> [What the task requires] An exact copy of every record is needed, with the pictures left out.

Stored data
Start of Block
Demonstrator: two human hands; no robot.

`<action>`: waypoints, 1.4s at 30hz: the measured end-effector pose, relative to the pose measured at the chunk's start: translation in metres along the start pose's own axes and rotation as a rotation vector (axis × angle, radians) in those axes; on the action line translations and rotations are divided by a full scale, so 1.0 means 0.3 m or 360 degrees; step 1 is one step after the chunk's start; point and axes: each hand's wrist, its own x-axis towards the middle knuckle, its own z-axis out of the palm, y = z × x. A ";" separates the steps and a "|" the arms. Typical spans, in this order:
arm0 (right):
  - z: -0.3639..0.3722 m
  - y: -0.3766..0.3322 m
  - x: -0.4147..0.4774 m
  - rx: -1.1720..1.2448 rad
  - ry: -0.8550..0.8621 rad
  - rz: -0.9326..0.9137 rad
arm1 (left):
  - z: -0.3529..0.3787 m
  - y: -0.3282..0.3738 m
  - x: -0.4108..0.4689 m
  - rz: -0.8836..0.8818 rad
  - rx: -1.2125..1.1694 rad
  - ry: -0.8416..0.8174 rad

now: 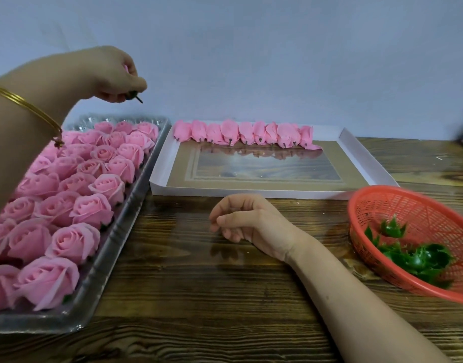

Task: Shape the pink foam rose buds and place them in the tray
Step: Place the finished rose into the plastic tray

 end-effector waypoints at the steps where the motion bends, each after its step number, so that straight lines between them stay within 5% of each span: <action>1: -0.001 0.001 0.001 -0.0001 0.0003 0.0003 | -0.004 -0.019 0.019 -0.0045 0.0021 -0.0003; 14: -0.012 0.014 0.018 0.0097 0.0014 0.0046 | -0.022 -0.296 0.132 -0.0456 0.0311 -0.0117; 42: -0.023 0.014 0.024 0.0183 -0.0023 0.0026 | 0.076 -0.485 0.255 -0.0504 0.0344 -0.0381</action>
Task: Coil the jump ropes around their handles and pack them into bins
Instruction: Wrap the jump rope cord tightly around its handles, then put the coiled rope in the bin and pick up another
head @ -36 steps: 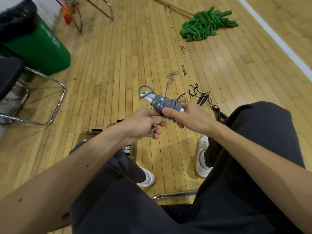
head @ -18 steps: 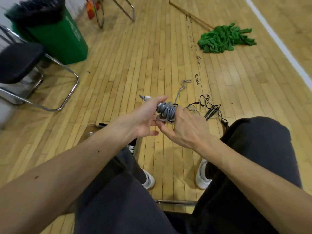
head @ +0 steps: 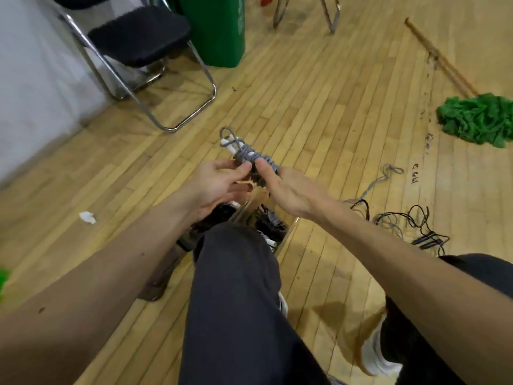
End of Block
> [Task response]
Demonstrator: two human hands; no robot.

`<action>`: waypoints, 1.4s at 30hz: the measured end-effector pose, relative to the pose measured at the chunk's start: translation in metres along the start pose's own axes and rotation as a rotation vector (axis × angle, radians) in those axes; on the action line translations and rotations are divided by a full scale, so 1.0 means 0.3 m or 360 degrees; step 1 is one step after the chunk's start; point and axes: each hand's wrist, its own x-axis towards the middle knuckle, its own z-axis out of the palm, y = z × x. A ";" separates the steps and a "|" the arms. Typical spans, in this order:
arm0 (right):
  - z: -0.3639..0.3722 m
  - y: -0.3766..0.3322 m
  - x: -0.4147..0.4774 m
  - rx: -1.1720..1.2448 rad
  - ry: -0.8550..0.8621 rad
  - rz: -0.9326..0.9137 rad
arm1 (left):
  - z: -0.3529..0.3787 m
  - y: -0.3282..0.3738 m
  - x: -0.4108..0.4689 m
  - rz: -0.8836..0.8818 rad
  - rx: -1.2125..1.1694 rad
  - ry: -0.8416..0.8174 rad

now: 

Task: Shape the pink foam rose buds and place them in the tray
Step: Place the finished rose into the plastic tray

 end-effector waypoints at the steps where the motion bends, each after its step number, so that straight lines between them stay within 5% of each span: <action>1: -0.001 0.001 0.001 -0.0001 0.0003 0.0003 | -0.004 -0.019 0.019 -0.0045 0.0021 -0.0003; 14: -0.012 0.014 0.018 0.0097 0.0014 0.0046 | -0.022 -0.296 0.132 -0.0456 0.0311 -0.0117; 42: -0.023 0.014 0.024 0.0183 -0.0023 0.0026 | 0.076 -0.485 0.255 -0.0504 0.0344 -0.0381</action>
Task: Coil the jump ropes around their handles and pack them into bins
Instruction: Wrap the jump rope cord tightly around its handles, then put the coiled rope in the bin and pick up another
head @ -36 steps: 
head @ -18 steps: 
head @ +0 steps: 

The exercise has been completed in full.